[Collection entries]
BEGIN

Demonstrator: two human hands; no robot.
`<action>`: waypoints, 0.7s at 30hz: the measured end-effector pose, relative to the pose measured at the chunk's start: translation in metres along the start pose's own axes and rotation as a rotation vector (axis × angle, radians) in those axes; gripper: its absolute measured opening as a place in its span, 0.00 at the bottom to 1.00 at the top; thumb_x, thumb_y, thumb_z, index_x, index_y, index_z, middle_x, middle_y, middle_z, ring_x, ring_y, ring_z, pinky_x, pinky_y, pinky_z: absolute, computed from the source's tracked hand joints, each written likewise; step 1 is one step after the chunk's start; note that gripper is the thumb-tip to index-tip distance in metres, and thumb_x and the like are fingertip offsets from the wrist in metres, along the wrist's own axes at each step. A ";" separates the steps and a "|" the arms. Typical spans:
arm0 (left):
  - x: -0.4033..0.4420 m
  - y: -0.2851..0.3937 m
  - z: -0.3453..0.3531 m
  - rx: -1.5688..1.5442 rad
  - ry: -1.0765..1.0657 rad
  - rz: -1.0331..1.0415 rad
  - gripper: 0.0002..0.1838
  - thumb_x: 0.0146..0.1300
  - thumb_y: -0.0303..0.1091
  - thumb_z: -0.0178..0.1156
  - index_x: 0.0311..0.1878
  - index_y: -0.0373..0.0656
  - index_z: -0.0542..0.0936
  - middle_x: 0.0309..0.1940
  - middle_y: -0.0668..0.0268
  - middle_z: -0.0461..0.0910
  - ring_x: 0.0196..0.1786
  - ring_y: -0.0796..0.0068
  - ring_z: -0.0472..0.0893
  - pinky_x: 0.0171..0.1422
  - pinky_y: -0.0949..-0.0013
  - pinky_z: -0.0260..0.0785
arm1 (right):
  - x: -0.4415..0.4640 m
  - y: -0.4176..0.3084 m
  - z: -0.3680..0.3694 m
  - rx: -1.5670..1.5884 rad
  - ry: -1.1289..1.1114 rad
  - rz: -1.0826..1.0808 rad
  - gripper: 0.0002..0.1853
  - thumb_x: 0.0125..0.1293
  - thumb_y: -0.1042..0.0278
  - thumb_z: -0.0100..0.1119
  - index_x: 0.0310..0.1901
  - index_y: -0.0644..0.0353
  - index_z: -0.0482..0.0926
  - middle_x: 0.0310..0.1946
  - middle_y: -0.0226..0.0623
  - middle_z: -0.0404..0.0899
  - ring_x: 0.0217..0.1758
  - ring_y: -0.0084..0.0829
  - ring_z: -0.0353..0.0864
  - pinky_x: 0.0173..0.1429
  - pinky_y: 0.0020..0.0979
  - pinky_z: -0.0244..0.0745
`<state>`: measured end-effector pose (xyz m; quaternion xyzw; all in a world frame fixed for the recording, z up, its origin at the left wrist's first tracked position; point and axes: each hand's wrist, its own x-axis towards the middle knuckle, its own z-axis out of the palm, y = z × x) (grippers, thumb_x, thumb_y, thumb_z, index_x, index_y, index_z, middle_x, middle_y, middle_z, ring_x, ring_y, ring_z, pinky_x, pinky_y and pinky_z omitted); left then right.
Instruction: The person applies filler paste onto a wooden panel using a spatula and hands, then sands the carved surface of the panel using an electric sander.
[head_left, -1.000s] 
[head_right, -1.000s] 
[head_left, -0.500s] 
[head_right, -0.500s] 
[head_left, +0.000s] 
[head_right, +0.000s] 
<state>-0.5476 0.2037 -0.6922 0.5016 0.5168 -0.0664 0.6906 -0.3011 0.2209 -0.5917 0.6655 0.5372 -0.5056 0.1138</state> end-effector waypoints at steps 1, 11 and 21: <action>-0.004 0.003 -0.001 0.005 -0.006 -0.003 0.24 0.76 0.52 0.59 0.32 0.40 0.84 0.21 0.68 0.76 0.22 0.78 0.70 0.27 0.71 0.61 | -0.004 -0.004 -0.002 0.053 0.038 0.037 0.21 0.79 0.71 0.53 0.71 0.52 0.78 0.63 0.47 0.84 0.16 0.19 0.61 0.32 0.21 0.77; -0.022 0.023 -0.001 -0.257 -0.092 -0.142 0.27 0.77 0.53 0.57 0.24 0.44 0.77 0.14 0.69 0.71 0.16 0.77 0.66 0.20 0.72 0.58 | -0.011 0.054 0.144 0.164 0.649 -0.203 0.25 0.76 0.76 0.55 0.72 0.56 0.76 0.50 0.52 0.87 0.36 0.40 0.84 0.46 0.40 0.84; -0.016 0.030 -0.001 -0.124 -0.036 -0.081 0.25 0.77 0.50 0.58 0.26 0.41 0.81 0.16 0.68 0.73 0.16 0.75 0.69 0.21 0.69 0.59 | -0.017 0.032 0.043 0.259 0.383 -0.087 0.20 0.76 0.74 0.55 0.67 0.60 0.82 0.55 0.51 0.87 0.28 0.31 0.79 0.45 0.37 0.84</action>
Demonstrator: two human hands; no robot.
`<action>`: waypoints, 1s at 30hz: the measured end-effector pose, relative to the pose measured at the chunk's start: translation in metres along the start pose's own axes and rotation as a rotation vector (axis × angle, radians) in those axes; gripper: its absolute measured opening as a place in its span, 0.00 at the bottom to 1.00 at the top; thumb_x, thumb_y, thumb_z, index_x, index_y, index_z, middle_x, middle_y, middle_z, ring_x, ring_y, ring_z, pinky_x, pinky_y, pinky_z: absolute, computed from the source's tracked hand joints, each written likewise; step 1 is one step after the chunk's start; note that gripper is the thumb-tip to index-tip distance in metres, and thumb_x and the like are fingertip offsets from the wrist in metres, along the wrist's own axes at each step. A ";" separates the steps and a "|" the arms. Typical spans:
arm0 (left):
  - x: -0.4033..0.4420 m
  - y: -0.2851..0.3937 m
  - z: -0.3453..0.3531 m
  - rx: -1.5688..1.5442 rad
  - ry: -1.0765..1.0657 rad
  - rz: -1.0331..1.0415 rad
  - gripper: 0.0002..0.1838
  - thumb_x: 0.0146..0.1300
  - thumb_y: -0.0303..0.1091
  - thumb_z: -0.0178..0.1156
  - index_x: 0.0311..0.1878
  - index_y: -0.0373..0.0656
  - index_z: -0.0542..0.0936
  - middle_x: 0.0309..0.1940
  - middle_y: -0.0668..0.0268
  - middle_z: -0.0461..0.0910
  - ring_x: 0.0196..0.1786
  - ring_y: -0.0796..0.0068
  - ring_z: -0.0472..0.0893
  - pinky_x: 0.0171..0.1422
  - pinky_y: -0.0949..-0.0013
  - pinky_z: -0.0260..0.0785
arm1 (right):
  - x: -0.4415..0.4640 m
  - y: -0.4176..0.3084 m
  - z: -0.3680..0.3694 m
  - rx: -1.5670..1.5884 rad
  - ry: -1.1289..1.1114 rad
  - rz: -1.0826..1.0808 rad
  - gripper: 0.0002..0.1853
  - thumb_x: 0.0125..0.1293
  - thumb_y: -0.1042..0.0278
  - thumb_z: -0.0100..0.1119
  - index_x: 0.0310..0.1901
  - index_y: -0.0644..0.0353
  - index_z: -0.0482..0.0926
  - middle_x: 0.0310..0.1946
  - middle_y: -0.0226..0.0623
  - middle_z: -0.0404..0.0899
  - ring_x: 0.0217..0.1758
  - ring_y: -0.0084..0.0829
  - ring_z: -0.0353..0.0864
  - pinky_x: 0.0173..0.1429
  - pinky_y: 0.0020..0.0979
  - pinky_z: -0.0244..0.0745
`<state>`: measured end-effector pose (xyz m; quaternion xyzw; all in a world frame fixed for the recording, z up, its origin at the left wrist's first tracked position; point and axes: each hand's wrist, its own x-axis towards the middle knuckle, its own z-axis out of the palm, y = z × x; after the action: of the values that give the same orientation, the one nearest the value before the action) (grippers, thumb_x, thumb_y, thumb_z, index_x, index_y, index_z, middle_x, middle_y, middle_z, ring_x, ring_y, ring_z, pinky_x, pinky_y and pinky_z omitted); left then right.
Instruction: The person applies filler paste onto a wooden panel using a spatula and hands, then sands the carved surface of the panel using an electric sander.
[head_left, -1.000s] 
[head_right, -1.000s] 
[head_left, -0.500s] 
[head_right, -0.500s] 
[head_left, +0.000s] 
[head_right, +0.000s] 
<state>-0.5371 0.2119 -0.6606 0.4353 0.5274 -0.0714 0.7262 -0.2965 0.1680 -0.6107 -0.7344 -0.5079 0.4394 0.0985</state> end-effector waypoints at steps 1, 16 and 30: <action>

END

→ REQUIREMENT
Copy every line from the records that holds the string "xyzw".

→ FINISHED TASK
`<state>`: measured end-effector pose (xyz m; quaternion xyzw; all in a world frame fixed for the recording, z up, its origin at the left wrist's first tracked position; point and axes: each hand's wrist, its own x-axis towards the middle knuckle, its own z-axis out of the palm, y = z × x) (grippers, thumb_x, thumb_y, thumb_z, index_x, index_y, index_z, middle_x, middle_y, middle_z, ring_x, ring_y, ring_z, pinky_x, pinky_y and pinky_z omitted); left then right.
`<state>`: measured end-effector pose (xyz m; quaternion xyzw; all in a world frame fixed for the recording, z up, its origin at the left wrist's first tracked position; point and axes: each hand's wrist, its own x-axis towards the middle knuckle, its own z-axis out of the palm, y = z × x; after the action: of the values that give the same orientation, the one nearest the value before the action) (grippers, thumb_x, thumb_y, thumb_z, index_x, index_y, index_z, middle_x, middle_y, middle_z, ring_x, ring_y, ring_z, pinky_x, pinky_y and pinky_z omitted); left then right.

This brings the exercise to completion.